▶ [Task prompt]: Look below and pull out each line with the word "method".
[[ Data, beginning ]]
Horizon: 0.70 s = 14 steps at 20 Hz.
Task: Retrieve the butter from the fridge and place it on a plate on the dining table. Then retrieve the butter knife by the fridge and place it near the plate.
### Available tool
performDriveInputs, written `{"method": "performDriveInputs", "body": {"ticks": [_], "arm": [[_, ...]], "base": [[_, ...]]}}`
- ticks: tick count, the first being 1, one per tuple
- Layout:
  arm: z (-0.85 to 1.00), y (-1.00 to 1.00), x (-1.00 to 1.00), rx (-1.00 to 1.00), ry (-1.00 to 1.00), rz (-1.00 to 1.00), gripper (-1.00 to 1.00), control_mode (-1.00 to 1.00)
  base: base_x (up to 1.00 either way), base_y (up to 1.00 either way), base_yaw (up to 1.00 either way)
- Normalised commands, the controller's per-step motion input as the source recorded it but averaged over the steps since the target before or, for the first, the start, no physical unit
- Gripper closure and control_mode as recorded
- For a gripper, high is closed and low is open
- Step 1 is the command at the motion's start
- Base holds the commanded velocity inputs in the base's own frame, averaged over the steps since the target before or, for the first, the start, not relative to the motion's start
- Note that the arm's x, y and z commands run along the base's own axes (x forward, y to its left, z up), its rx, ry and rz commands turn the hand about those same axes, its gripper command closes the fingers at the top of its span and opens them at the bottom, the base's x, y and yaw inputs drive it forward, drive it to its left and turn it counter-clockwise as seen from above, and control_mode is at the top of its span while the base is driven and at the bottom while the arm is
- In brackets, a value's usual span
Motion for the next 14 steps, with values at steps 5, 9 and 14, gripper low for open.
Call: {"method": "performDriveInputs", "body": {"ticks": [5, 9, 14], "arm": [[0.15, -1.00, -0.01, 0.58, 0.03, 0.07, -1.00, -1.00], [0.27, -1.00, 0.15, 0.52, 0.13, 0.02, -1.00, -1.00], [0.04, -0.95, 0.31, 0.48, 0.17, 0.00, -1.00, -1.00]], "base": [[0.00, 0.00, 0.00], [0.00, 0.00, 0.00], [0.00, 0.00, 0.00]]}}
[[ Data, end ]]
▶ [Solution below]:
performDriveInputs, written `{"method": "performDriveInputs", "body": {"ticks": [_], "arm": [[_, ...]], "base": [[_, ...]]}}`
Call: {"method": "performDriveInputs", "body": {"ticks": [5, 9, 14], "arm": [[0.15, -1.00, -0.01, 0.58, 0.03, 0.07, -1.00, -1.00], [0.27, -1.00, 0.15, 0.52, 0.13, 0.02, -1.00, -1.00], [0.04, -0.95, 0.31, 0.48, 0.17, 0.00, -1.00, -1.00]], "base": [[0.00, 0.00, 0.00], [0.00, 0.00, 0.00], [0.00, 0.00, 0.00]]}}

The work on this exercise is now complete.